▶ **Assignment**
Beginning with the very first line, please reproduce the entries exactly through the line containing "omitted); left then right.".

##########

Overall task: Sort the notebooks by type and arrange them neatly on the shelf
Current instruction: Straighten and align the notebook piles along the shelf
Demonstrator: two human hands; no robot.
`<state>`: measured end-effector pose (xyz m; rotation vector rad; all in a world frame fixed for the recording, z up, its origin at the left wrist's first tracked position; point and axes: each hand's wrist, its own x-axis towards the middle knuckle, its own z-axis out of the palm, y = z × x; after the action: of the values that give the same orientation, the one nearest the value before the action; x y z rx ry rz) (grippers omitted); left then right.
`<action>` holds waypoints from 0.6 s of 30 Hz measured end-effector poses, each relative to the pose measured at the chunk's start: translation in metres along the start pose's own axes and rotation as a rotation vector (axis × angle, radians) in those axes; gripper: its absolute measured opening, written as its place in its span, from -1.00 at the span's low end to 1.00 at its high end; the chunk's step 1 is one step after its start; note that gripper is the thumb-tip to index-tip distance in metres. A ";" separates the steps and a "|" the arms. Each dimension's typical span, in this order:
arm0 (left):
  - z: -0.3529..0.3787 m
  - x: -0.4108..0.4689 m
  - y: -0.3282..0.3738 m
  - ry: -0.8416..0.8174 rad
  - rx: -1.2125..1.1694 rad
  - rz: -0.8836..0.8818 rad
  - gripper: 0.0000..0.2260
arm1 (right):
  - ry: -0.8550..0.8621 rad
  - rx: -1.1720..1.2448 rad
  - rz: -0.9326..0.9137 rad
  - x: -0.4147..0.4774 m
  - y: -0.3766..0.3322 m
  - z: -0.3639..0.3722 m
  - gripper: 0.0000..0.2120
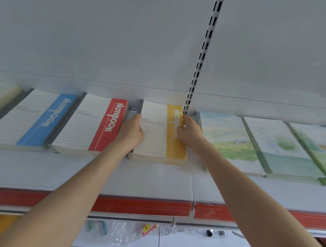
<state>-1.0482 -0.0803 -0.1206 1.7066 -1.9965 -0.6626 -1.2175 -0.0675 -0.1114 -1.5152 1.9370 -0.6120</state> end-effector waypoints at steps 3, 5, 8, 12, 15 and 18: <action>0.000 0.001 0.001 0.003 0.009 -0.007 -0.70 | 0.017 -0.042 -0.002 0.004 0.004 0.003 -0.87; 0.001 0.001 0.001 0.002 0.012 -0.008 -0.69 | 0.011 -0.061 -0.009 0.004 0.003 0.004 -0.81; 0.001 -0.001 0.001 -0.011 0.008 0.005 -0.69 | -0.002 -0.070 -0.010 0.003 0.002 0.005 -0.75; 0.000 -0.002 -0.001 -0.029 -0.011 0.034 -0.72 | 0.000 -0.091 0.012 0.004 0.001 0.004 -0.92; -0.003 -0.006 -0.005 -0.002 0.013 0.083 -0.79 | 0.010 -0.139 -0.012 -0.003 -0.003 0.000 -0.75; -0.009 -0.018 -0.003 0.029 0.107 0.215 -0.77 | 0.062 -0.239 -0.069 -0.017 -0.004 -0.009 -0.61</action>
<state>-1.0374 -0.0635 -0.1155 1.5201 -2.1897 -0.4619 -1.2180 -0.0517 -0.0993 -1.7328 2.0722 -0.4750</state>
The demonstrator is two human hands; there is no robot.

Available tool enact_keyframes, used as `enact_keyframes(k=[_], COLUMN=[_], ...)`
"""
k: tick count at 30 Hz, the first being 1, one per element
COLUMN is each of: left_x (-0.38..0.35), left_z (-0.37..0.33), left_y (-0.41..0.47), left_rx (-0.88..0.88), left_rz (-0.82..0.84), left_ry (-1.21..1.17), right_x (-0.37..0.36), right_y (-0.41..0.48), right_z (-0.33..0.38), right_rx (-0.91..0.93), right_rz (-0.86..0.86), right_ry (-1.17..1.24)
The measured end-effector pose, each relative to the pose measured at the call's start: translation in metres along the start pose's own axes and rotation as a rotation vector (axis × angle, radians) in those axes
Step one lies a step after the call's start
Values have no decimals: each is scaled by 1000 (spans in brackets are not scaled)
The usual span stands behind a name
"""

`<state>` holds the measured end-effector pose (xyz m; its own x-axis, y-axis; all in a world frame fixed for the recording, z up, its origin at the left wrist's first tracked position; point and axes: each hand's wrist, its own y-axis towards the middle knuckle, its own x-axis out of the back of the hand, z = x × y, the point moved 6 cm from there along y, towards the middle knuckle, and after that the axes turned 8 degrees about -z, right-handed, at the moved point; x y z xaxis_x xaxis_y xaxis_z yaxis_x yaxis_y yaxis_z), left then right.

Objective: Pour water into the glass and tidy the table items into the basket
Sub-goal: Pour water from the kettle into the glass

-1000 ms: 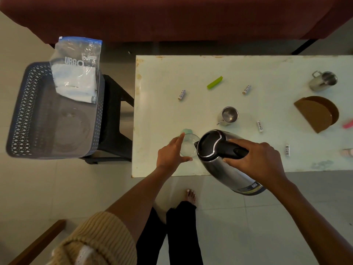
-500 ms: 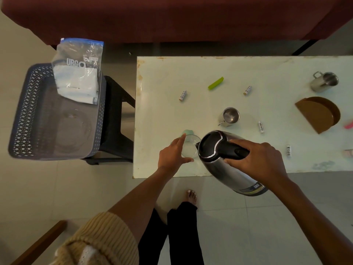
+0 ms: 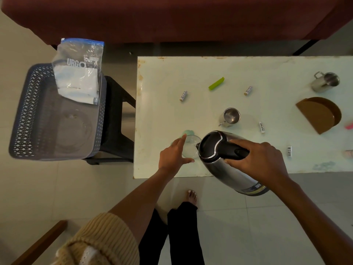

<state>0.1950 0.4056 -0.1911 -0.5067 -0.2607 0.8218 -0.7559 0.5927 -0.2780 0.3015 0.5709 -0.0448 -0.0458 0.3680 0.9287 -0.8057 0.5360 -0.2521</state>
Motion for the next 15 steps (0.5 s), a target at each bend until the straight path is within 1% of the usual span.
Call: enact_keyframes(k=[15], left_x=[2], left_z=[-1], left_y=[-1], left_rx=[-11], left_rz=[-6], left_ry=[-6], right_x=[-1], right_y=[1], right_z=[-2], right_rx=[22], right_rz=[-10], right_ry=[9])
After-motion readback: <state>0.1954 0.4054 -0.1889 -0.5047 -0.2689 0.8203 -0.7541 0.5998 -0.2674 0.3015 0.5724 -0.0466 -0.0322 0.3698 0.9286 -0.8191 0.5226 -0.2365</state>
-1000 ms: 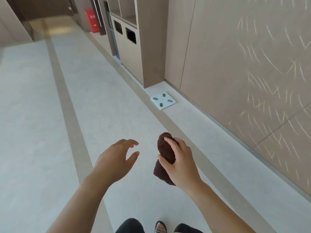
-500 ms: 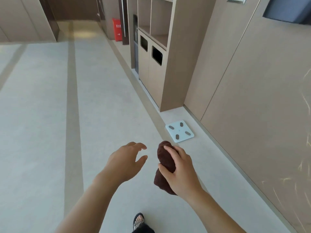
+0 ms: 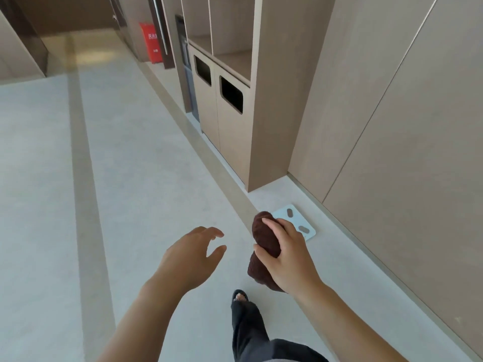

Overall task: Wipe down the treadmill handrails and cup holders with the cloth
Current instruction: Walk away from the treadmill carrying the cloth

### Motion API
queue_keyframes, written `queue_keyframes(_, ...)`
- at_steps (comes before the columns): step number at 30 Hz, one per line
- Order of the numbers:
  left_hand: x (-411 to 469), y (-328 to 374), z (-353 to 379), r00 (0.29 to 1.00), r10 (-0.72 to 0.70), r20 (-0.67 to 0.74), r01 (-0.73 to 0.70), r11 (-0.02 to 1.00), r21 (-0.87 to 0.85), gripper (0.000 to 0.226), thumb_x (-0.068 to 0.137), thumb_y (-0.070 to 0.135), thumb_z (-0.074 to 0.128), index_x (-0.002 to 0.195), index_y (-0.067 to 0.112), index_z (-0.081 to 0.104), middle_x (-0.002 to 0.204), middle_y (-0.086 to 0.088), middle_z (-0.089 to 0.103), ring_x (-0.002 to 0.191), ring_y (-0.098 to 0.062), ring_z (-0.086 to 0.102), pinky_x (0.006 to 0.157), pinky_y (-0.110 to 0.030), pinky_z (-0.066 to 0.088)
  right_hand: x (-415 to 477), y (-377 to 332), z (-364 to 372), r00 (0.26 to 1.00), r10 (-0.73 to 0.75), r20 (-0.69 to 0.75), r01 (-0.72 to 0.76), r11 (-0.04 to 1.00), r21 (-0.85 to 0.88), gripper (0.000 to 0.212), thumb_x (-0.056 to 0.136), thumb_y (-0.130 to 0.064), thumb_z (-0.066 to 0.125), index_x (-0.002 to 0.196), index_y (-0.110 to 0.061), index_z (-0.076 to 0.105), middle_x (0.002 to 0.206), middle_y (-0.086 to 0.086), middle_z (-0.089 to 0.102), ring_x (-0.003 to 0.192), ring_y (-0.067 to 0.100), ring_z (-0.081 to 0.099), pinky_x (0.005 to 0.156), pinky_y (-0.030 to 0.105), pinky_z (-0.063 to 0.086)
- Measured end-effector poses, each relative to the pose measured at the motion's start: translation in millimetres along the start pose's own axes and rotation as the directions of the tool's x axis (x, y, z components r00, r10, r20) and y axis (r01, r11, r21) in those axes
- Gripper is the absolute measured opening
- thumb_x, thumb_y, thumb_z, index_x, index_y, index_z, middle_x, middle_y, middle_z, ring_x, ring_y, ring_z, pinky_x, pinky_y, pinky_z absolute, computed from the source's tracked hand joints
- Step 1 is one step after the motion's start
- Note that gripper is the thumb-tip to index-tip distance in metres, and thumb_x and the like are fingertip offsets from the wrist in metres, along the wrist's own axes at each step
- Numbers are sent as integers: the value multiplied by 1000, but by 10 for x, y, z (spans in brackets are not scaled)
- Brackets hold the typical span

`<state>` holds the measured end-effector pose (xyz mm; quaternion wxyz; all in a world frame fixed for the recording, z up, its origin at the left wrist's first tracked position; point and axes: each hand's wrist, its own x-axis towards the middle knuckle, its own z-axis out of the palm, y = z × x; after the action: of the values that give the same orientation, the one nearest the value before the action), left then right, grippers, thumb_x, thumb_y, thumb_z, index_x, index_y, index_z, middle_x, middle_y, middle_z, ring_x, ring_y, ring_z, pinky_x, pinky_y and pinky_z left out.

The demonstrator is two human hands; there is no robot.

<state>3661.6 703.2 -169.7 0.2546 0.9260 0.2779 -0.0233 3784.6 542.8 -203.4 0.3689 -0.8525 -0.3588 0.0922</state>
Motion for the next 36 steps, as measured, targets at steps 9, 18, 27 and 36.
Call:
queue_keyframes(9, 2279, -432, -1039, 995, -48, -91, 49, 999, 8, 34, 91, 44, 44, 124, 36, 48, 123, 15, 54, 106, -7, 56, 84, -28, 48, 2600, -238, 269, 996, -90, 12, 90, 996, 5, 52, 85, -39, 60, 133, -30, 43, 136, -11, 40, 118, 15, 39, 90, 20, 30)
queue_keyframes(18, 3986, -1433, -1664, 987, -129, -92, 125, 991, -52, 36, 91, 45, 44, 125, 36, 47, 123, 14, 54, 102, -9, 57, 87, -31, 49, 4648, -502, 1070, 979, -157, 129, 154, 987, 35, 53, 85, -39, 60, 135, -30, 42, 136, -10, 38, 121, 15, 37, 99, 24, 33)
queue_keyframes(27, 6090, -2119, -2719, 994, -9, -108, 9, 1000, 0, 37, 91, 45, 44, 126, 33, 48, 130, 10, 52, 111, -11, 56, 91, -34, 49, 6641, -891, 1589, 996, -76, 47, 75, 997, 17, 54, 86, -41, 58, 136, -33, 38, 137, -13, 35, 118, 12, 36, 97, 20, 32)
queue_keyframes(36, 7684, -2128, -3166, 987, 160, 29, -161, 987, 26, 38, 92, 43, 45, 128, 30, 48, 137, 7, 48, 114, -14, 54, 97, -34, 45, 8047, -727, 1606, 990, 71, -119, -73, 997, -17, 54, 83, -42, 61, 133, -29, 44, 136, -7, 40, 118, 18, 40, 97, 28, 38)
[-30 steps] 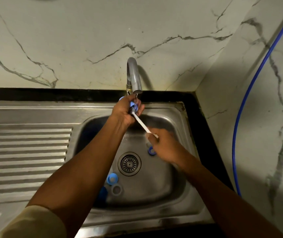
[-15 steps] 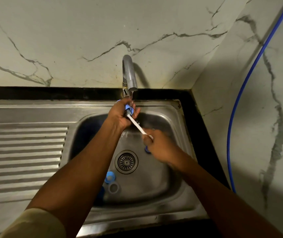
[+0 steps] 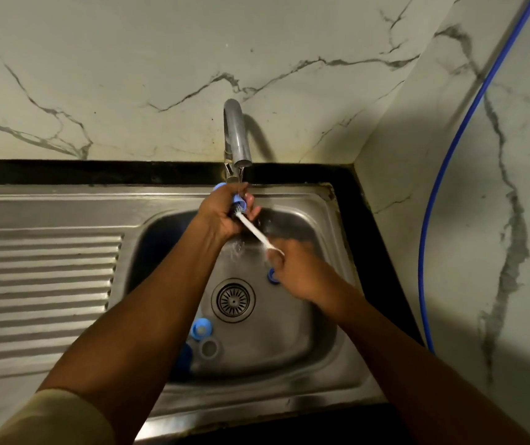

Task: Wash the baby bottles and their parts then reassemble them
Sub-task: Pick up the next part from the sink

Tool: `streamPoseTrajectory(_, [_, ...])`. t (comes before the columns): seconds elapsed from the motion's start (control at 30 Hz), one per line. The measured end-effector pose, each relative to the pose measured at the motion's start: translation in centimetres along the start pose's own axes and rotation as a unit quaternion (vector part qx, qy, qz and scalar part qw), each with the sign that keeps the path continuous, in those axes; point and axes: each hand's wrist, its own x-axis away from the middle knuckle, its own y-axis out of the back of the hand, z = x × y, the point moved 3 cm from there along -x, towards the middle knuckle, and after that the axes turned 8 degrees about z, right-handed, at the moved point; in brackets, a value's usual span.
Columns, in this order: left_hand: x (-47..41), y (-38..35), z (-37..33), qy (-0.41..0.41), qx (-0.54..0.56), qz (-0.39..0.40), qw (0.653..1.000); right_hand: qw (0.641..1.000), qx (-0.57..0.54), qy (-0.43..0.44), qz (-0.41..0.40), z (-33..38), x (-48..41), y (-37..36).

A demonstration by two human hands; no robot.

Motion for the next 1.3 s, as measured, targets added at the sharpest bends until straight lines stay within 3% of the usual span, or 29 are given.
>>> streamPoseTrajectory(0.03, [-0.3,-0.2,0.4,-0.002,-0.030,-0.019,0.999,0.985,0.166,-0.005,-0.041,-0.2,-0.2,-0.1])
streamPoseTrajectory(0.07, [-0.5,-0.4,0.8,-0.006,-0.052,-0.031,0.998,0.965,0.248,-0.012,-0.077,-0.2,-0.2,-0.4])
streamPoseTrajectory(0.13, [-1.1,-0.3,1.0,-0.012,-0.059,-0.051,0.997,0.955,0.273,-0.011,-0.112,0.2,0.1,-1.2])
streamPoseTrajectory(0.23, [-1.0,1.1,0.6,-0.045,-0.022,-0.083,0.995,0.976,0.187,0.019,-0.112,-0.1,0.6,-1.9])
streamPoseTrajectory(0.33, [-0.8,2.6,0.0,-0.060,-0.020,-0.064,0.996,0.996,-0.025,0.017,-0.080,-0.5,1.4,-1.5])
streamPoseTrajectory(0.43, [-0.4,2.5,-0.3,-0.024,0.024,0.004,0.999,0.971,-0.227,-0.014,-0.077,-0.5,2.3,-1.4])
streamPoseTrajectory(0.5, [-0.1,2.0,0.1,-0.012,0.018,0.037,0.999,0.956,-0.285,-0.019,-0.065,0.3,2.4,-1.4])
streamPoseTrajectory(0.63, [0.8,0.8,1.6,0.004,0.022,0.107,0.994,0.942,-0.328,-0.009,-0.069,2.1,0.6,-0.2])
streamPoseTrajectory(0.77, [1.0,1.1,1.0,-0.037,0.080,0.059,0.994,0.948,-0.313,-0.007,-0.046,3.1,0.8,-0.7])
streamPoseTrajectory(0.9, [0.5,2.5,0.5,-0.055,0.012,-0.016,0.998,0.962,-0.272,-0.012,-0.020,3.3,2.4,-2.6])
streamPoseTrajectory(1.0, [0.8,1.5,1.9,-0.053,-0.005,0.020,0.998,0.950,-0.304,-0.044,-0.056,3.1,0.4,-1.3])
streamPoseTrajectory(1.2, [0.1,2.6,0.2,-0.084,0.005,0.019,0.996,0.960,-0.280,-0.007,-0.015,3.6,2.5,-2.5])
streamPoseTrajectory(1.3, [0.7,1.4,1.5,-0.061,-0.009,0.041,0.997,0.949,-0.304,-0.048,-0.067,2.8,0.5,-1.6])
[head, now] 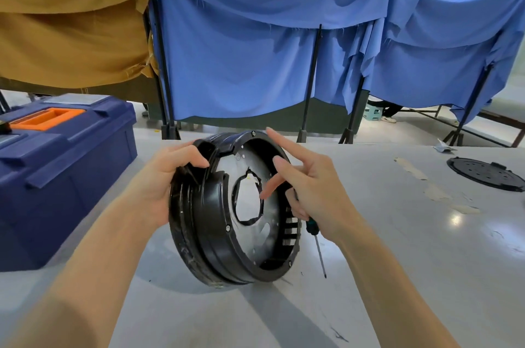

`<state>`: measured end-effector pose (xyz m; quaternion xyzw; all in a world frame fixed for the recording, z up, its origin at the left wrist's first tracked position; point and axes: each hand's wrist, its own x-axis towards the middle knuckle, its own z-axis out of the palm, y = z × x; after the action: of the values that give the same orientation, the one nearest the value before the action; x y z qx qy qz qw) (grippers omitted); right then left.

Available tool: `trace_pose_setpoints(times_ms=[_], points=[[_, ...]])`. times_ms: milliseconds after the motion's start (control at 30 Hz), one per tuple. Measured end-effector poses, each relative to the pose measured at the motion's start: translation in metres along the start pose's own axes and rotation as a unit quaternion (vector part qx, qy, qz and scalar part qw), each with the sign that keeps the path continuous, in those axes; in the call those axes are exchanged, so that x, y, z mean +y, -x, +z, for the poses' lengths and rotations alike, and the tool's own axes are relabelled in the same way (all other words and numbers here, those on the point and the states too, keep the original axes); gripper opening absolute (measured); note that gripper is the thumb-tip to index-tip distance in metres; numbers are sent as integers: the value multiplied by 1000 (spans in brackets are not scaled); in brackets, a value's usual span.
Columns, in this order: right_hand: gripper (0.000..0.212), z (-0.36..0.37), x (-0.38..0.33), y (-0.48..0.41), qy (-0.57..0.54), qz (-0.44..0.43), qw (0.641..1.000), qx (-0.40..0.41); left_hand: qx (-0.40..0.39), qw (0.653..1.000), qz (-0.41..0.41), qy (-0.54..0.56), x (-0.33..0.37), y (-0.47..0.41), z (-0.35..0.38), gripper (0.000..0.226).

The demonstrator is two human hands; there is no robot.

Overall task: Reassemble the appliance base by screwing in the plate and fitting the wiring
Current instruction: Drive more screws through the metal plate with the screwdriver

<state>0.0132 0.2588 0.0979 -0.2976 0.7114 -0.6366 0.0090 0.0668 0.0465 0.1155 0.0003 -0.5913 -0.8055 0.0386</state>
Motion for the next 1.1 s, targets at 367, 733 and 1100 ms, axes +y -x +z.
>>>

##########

▶ **Solution to the problem**
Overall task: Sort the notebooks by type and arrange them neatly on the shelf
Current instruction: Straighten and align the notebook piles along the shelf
Demonstrator: two human hands; no robot.
`<state>`: measured end-effector pose (xyz m; rotation vector rad; all in a world frame fixed for the recording, z up, its origin at the left wrist's first tracked position; point and axes: each hand's wrist, its own x-axis towards the middle knuckle, its own z-axis out of the palm, y = z × x; after the action: of the values that give the same orientation, the one nearest the value before the action; x y z rx ry rz) (grippers omitted); left then right.

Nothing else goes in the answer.